Introduction
A real-world semantic application typically is a heterogenous system. Its distributed architecture is often implied by requirements such as reliability and exchangeability. Building an application out of OWL-aware components requires a flexible but standardized interface. OWLlink (www.owllink.org), the successor of the well-known DIG protocol, is an implementation-neutral communication interface for OWL. It relies on OWL 2 and is likewise defined by a structural specification. Accompanying bindings specify how messages can be encoded and exchanged by a transport protocols. A key feature of OWLlink is its extensibility which allows to add functionality required by specific applications to the core protocol.
Tutorial Overview
This half day tutorial at ISWC 2009 provides a practical introduction to OWLlink from the perspective of an application developer.
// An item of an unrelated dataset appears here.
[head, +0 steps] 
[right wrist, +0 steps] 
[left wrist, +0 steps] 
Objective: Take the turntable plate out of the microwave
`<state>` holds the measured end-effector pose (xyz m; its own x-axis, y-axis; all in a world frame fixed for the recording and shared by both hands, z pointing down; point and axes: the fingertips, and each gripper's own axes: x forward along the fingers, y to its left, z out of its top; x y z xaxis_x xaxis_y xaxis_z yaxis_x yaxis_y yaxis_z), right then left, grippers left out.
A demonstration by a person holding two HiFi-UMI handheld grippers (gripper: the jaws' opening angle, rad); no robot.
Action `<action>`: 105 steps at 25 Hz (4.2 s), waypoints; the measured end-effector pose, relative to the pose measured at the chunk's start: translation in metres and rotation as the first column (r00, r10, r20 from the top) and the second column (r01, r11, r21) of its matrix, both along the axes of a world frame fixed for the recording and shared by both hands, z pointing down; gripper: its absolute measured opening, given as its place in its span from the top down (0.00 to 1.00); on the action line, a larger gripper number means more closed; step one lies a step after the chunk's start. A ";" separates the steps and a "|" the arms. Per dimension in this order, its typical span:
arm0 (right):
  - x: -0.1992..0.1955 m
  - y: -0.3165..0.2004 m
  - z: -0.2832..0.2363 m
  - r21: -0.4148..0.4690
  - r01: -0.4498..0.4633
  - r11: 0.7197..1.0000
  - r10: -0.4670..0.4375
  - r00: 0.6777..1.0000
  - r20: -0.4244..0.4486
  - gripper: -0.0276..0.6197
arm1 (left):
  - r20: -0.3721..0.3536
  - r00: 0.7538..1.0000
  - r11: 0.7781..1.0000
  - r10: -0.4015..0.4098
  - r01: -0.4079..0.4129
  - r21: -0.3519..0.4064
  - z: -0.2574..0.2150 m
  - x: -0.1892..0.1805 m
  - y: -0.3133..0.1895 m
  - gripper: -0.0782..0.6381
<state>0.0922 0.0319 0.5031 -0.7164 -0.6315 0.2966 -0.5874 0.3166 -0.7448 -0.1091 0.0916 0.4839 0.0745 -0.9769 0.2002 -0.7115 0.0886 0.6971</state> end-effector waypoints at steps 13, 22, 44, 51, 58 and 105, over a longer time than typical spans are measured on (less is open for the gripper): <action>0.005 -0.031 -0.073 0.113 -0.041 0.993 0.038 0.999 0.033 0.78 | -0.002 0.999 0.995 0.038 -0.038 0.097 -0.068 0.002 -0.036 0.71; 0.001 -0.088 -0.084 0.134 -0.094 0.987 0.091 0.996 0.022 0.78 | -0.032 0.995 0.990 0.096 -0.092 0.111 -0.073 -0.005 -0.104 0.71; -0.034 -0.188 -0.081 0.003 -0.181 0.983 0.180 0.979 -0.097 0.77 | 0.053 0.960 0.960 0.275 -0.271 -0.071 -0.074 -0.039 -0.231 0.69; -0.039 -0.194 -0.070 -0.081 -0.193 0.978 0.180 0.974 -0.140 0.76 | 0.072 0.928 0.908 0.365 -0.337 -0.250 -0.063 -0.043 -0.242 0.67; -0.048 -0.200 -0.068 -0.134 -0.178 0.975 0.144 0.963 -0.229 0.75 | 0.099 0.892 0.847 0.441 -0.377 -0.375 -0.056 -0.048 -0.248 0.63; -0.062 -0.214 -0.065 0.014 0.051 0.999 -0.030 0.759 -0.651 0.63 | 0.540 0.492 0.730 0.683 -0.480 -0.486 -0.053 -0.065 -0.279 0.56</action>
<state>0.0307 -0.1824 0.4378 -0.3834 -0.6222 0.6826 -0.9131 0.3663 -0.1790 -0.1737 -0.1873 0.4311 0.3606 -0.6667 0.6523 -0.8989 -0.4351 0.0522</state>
It introduces the basic principles underlying OWLlink and explains how to manage reasoning engines, assert axioms, and to query inference results. Then two extensions are presented, one for retrieving previously told axioms and one for retracting axioms from the reasoner. Furthermore, an overview about existing OWLlink implementations is given and it is demonstrated how to employ the protocol on the code level using available OWLlink components. Finally, the tutorial describes how to specify your own OWLlink extension.
Target Audience and Prerequisite Knowledge
This tutorial aims at people interested in designing as well as building semantic applications based on OWL. The tutorial is comprehensible even for participants with a basic understanding of OWL. For the code level demonstration part of the tutorial some programming experiences would be helpful.